Counselling was a good release as well, as I usually am the one listening amongst my friends rather than talking about myself. I have been seeing a counsellor at university which has helped a bit. I went to see them after several more issues with financial support and the fact that I was very near exam period and could not study. I saw one counsellor and I wouldn’t say we got on so well, but then I saw another one quite a few times and it did help. I plan to continue with that.

Yoga and other new pursuits

I also took up yoga which did help me relax and feel better about myself. I am really impulsive; I end up doing lots of new things. I learnt to sail and that’s something that’s interesting; it really takes my mind off things.


I have kept a blog and no one I know knows about it which is good because I can get right to the heart of things. I think it’s an important social platform, especially in regards to depression; you are anonymous over the internet and you’re free to write anything, without the fear that most people would have about being ridiculed or discounted.

What I’ve learnt

You are not alone

I hope to share my experience with others and let them know that the way they feel is not their fault and that they shouldn’t be labelled as ‘freaks’ or ‘odd’ because they’re suffering from something they don’t have control over. Hopefully, they won’t feel as alone as I do, and that there are people who do get what they’re going through.

Need greater awareness of treatments

I hope to also explore the options into treating depression, most people shy away from the thought of anti-depressants like myself but awareness of treatments including anti-depressants are important as I don’t feel people are informed about it as they could be. I was against medication for a very long time – I am not too keen on taking medicine generally. I know it is not rational to think like this – I do need help sometimes and it is something I need to admit to myself.

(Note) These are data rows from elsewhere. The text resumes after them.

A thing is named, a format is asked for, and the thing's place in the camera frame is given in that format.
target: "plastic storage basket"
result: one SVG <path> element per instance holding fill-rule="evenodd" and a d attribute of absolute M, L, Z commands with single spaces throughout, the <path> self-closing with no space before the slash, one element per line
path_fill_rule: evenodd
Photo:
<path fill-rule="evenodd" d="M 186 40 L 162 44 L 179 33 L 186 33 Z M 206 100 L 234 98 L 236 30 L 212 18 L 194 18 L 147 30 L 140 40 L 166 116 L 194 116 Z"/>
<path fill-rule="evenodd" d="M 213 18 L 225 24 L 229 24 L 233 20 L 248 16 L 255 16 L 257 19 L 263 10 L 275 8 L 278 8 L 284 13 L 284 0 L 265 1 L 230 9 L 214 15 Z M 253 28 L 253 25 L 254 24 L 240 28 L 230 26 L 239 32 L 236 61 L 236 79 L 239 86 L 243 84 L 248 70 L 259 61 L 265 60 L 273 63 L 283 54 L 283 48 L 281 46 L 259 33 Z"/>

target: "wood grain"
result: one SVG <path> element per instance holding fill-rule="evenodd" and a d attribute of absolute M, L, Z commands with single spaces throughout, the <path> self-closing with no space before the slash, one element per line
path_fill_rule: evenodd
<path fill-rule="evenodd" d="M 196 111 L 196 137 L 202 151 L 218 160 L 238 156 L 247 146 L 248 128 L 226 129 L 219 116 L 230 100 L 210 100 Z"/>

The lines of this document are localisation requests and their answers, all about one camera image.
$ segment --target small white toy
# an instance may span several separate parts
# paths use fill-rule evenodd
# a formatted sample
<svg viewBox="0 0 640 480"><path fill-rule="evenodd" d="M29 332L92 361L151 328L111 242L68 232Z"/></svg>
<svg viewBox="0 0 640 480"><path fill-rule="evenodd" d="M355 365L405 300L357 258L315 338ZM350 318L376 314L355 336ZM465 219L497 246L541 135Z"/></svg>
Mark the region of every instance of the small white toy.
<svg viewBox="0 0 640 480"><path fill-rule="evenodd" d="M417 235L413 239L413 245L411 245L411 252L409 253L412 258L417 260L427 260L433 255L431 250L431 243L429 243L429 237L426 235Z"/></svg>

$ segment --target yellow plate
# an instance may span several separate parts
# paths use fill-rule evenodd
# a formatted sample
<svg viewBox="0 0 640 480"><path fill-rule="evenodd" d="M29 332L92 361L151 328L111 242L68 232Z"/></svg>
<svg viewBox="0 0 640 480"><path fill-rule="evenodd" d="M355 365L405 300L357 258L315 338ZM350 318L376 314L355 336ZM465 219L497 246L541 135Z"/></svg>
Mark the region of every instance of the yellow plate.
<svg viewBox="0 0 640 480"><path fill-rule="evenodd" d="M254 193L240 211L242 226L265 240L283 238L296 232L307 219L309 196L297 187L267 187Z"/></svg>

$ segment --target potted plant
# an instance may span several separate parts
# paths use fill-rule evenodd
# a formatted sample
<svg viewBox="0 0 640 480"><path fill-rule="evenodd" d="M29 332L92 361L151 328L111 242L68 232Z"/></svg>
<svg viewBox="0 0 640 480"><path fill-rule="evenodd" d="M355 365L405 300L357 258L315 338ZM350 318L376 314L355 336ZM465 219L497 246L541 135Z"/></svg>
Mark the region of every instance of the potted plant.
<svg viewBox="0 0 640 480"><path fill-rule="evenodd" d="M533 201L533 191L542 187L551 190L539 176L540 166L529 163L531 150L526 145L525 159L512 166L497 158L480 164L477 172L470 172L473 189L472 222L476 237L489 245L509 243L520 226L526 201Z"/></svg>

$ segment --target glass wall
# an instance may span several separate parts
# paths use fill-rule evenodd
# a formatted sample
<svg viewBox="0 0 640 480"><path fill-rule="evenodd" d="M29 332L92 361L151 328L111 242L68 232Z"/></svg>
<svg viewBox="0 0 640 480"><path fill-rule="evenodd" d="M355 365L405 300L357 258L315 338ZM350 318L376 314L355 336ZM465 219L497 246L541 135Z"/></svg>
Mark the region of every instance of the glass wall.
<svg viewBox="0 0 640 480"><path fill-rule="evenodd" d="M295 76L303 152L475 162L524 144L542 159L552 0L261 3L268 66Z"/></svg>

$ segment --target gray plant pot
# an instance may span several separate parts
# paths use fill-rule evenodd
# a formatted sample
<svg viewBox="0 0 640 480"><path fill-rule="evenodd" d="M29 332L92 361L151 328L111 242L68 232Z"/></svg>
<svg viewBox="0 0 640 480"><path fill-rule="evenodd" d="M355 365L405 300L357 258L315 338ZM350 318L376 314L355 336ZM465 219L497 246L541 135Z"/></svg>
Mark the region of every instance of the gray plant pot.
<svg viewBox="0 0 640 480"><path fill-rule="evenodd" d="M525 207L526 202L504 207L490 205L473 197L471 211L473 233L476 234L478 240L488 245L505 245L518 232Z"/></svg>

Finding a balance is important

I told one of my house mates about how I was feeling and another two of my friends and they have all been really supportive. One of my friends is bipolar. I had no idea but he’s been on medication since he was diagnosed as a kid. I feel that I shouldn’t lump my problems onto other people because everyone else has their problems to deal with and maybe I don’t like being seen as weak but equally I don’t always like to be thought of the strong one who knows everything.

Linking up with others

I think one of my problems is the feeling that I don’t have anyone to talk to and it is always helpful to hear that someone else has been through something similar to you, or even different, but exam stress or money worries… stuff like that. It’s helpful to know that there is someone out there going through similar stuff to me and then I don’t feel so alone any more.